THINGS TO KNOW ABOUT REGRESSION

advertisement
THINGS TO KNOW ABOUT REGRESSION
In a bivariate regression, the regression coefficient (b) measures the change in the predicted Y for
a one unit increase in X. In multiple regression, bi (the subscript, i, refers to the i-th independent
variable), measures the change in the predicted Y for a one unit increase in Xi holding all other
independent variables constant. In writing the results of a regression analysis, one could say
(a) the net effect of Xi on Y is bi;
(b) when the other independent variables are held constant, Y changes bi for each unit change
in Xi;
(c) the effect of Xi on Y is bi;
The intercept has a substantive interpretation only when the value of zero is included in the range
of the Xi values. That is, don’t tell a football team that they can win ‘bo’ games if they don’t pass,
don’t rush, and the opponent’s don’t rush!!!
The total sum of squares may be decomposed into two components -- a portion explained by the
independent variables and a portion unexplained. That is:
SStotal = SSreg + SSres
The ratio, SSreg/SStotal, is the proportion of the total variation in Y that is explained by the set of
independent variables. This value is called the coefficient of determination, commonly
symbolized as R2 and referred to as the R-square.

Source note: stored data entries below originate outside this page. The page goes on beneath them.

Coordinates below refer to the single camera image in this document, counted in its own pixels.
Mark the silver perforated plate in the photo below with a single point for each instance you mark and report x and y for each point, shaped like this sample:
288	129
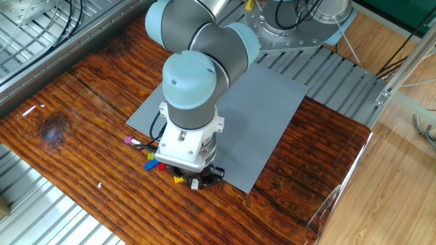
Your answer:
24	10

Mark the lime green Lego brick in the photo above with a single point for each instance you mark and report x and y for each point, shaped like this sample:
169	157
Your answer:
150	156

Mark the brown cardboard box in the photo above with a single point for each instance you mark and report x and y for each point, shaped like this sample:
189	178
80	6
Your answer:
3	209

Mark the small white Lego brick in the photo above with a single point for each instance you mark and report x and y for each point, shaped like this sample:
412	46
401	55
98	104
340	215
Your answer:
136	141

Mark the yellow plastic clip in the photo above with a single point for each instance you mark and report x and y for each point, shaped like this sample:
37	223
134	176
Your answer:
249	5

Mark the yellow Lego brick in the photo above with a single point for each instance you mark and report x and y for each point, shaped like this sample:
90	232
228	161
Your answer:
178	179

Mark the grey metal rail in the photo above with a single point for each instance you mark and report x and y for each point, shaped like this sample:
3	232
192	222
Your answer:
68	51

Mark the long red Lego brick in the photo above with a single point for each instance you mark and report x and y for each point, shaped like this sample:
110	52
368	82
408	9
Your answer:
161	166

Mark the grey Lego baseplate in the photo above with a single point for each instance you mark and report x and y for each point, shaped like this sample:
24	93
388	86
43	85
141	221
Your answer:
265	119

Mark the long blue Lego brick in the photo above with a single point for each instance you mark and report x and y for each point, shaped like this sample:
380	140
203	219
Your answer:
151	165

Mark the aluminium frame post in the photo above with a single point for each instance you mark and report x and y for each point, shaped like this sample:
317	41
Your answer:
405	64

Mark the grey robot mount plate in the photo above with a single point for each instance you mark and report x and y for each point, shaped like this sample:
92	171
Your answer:
282	42

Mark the magenta square Lego brick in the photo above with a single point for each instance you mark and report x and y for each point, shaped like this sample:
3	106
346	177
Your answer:
128	139

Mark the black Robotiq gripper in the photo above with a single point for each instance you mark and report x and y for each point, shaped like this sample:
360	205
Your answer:
194	174

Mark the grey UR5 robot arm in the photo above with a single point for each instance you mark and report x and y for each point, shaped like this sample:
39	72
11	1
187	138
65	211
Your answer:
190	81

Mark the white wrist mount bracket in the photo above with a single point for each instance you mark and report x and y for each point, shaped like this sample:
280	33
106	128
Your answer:
184	143

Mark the silver finned wrist camera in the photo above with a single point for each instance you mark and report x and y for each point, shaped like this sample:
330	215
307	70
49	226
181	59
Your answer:
177	164

The values of the regression coefficients, bi, are estimated in such a way as to minimize the errors
of prediction, which is why the set of procedures we are studying is called ordinary least squares
(OLS) regression. Minimizing error variance is the same as maximizing explained variance,
which is the same as maximizing R2 or the proportion of variance explained in the dependent
variable.
The test for the significance of the regression is an F-test. This test can be thought of as testing
either of two null hypotheses. The first is that each of the regression coefficients is zero in the
population against the alternative that at least one coefficient is non-zero. If the null hypothesis is
rejected, we then look at the t-tests on the individual coefficients to determine which are not zero.

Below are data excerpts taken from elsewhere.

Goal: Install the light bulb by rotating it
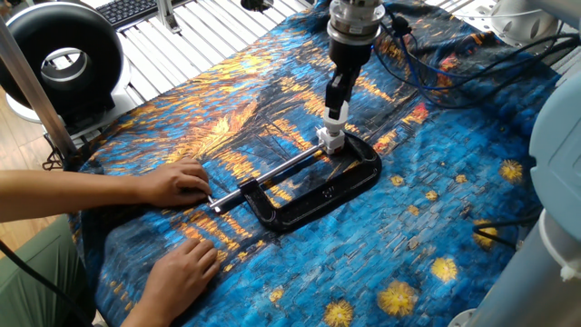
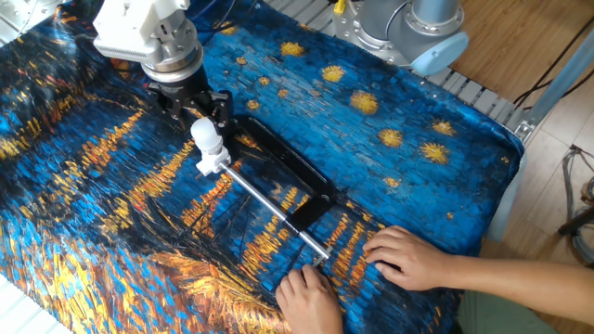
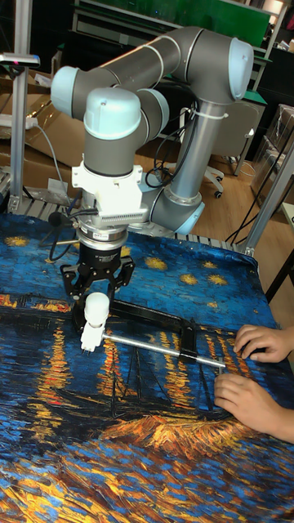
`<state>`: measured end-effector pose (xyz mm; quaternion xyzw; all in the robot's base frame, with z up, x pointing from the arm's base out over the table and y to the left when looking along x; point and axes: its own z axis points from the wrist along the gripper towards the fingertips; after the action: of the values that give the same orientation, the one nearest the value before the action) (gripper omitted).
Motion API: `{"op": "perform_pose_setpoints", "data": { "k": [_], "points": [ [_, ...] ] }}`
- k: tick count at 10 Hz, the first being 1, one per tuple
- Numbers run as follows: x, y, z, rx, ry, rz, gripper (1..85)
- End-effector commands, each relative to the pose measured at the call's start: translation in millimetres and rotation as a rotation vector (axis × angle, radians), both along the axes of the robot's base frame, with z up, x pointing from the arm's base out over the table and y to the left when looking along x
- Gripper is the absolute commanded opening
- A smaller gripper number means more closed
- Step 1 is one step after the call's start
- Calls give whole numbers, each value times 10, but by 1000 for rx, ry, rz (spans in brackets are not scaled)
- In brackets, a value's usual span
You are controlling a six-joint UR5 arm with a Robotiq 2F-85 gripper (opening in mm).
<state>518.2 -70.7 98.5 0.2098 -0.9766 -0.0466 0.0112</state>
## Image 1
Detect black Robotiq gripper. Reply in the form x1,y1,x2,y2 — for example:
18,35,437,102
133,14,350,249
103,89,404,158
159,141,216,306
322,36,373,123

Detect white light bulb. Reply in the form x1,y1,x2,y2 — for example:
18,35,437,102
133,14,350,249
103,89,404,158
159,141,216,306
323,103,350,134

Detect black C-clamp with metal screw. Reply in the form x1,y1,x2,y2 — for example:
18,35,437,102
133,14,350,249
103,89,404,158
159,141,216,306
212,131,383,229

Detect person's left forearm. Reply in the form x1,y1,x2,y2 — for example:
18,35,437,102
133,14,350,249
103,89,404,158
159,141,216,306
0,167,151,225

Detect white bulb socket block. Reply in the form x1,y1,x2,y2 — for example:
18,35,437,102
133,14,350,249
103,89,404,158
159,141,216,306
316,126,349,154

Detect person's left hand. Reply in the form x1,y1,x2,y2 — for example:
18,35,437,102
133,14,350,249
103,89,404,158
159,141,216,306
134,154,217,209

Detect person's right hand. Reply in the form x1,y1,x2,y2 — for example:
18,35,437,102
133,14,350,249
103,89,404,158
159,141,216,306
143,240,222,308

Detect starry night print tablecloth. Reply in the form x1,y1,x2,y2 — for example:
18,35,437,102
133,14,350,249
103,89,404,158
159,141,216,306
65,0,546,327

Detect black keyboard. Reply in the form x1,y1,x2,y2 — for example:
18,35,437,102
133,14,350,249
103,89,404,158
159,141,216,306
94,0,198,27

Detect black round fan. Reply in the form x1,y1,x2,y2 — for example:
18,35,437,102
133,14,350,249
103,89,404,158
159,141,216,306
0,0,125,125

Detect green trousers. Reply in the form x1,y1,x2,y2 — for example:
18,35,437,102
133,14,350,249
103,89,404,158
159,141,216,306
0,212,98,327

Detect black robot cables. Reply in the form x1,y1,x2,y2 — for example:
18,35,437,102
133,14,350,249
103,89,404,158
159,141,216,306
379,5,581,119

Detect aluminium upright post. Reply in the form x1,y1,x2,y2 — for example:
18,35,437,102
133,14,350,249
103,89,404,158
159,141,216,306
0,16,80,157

The second way to conceptualize this F-test is that it tests whether a significant proportion of
variance in the dependent variable is explained by the linear combination of the independent
variables. If the overall F is significant, we then look at the tests on the individual coefficients to
determine which contribute to the explanation of variance.
This F is computed by first computing the mean squares:
MSreg = SSreg/dfreg, dfreg = k (number of independent variables)
MSres = SSres/dfres, dfres = N-k-1
and the F-test is
F = MSreg/MSres
If you are interested in measuring the true effect of an independent variable Xi on the dependent
variable Y, it is important to avoid a misspecified regression equation. That is, don’t estimate Y
= b0 + b1X1 when the real model is Y = b0 + b1X1 + b2X2. If you do, the b1 in the first equation
will be a biased estimate of the effect of X1 on Y. But how do we know that we have included all
the important independent variables? Ah, there’s the rub!! We may not simply include
EVERYTHING as independent variables because we soon become involved in a nasty little
problem called multicollinearity (not to mention running out of degrees of freedom). Yet we have
to include all the important independent variables. This requires a thorough knowledge of one’s
subject matter, and a fine appreciation of which other independent variables are important. Here
statistics becomes more of an art. It is what some people have called the hard part of doing
research, as opposed to the easy part, which merely involves running an SPSS statistical analysis,
which anyone can master.
The first thing you look at on your printout is the significance of the F statistic in the ANOVA
table (or the R-Square if you want to first decide whether the proportion of variance explained is
of any substantive importance before you determine whether it is significantly different from 0).
The R-square gives you the proportion of variance in the dependent variable that is explained by
the set of independent variables. The significance of the F simply tells you whether that amount
of variance explained is different from 0. It is up to you to decide whether it is of any substantive
importance. We follow the same rules in reading the significance level of the F as we did in all
other statistical tests.
If sig F >  = .05 (.01), the R-square is considered to be essentially 0 and we are not
explaining a significant proportion of variance in the dependent variable.
If sig F <  = .05 (.01), the R-square is considered to be greater than 0 and we are explaining
a significant proportion of variance in the dependent variable.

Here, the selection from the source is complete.